Doctors and Writers: What They Have in Common

A comment by author Khaled Hosseini in a recent New York Times Book Review interview caught my eye. The reporter asked Hosseini, who is also a medical doctor, what his training as a doctor has brought to his work as a writer?
Here is Hosseini’s response:

“Qualities you need to get through medical school and residency: Discipline. Patience. Perseverance. A willingness to forgo sleep. A penchant for sado-masochism. Ability to weather crises of faith and self-confidence. Accept exhaustion as fact of life. Addiction to caffeine a definite plus. Unfailing optimism that the end is in sight. Qualities you need to be a novelist: Ditto.”

Let’s take a closer look at these parallels. Words like “discipline,” “patience,” and “perseverance” struck me as essential qualities of a successful writer. Writing, like medicine, is not something a person can dabble in or approach with anything less than full commitment. Sacrifice is implicit in “a willingness to forgo sleep” and a “penchant for sado-masochism.” There are many times when writing is not fun. Getting through that first draft is work. Revising that first draft is harder work (at least for me). Finding the energy to get into that deep, intense state of focus needed to write feels impossible on some days. But we writers do it. We persevere.

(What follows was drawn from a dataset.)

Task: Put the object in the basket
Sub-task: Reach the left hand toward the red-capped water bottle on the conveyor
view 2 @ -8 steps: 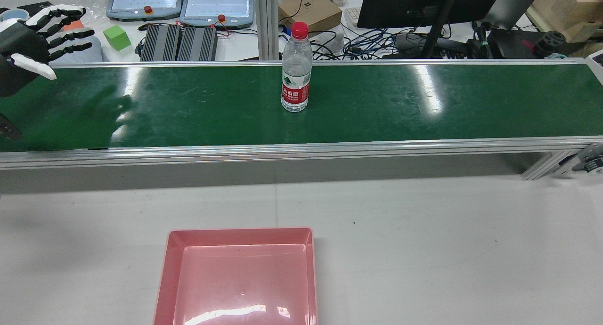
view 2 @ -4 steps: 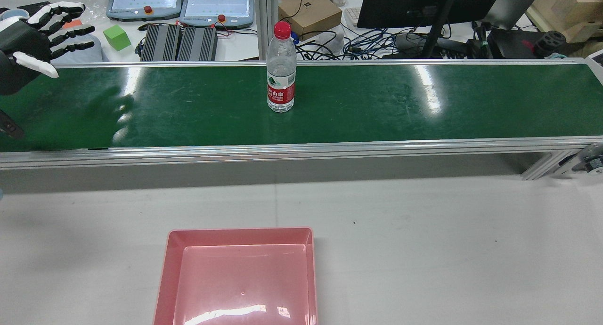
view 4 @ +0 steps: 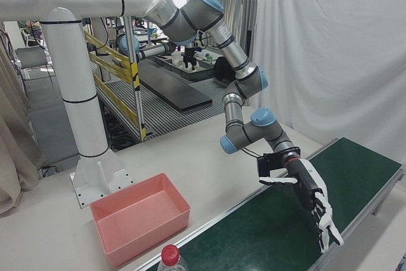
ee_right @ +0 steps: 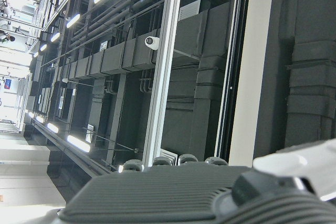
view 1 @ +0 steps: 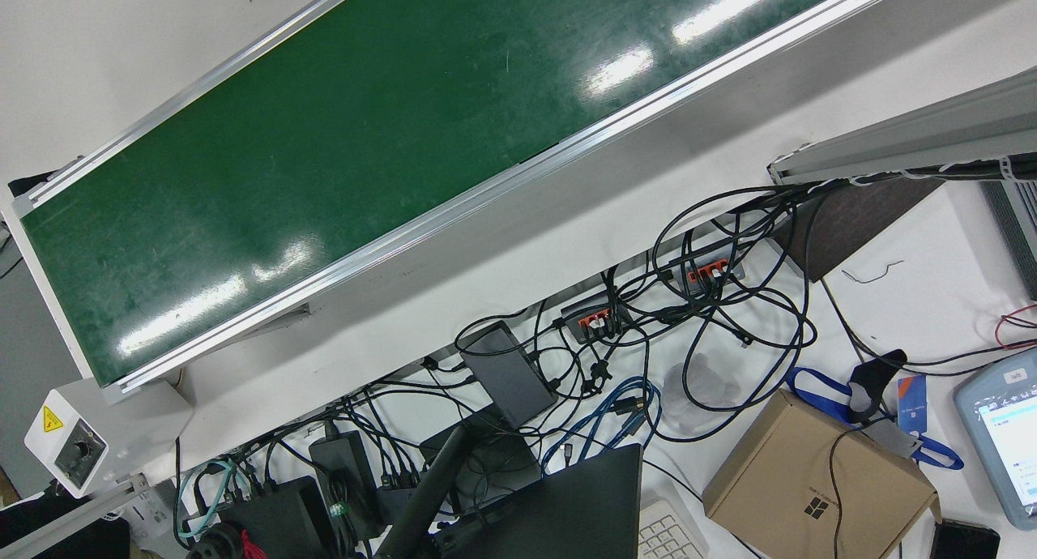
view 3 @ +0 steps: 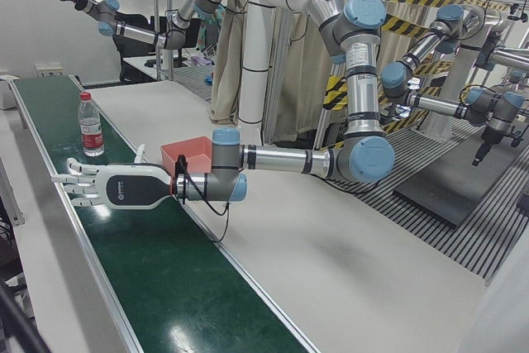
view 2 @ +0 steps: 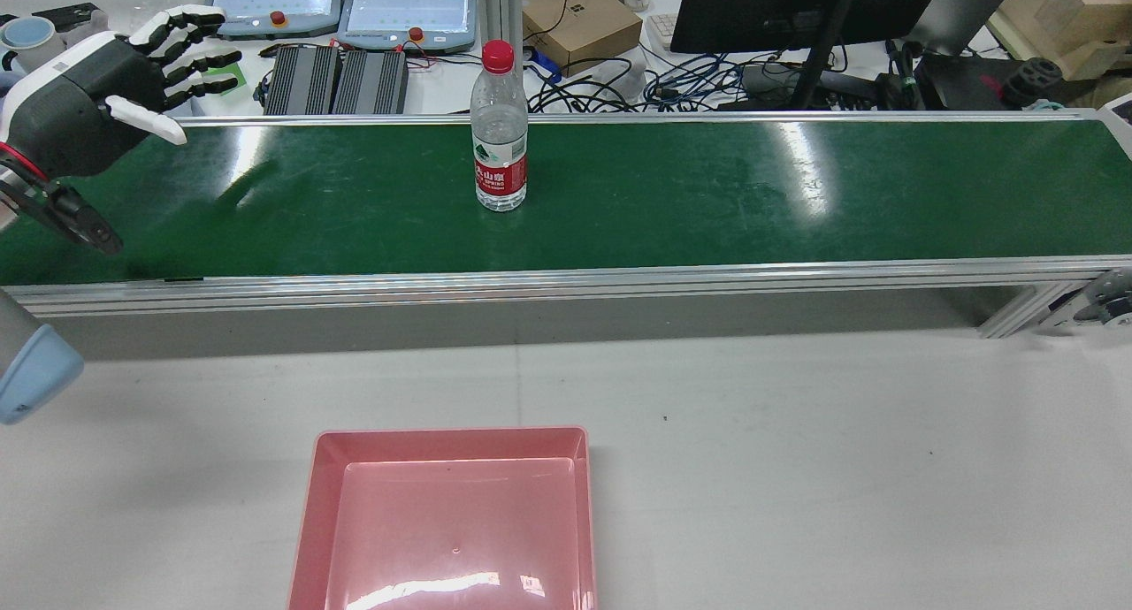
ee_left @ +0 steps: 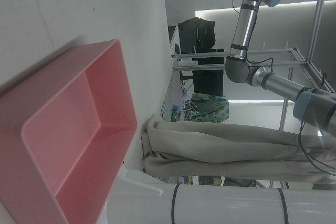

Of all of the qualities Hosseini listed, I believe the essential trait was the last one: “Unfailing optimism that the end is in sight.” The payoff is a completed novel that the writer is ready to let go—either through self-publication or submission to an agent. That’s what gives we writers that giddy feeling, that pride of accomplishment.

Hosseini has just released his third novel, “And the Mountains Echoed.” I enjoyed “The Kite Runner,” and I liked, “A Thousand Splendid Suns,” even more. I am looking forward to reading Hosseini’s latest work.

Read the complete interview with Khalid Hosseini.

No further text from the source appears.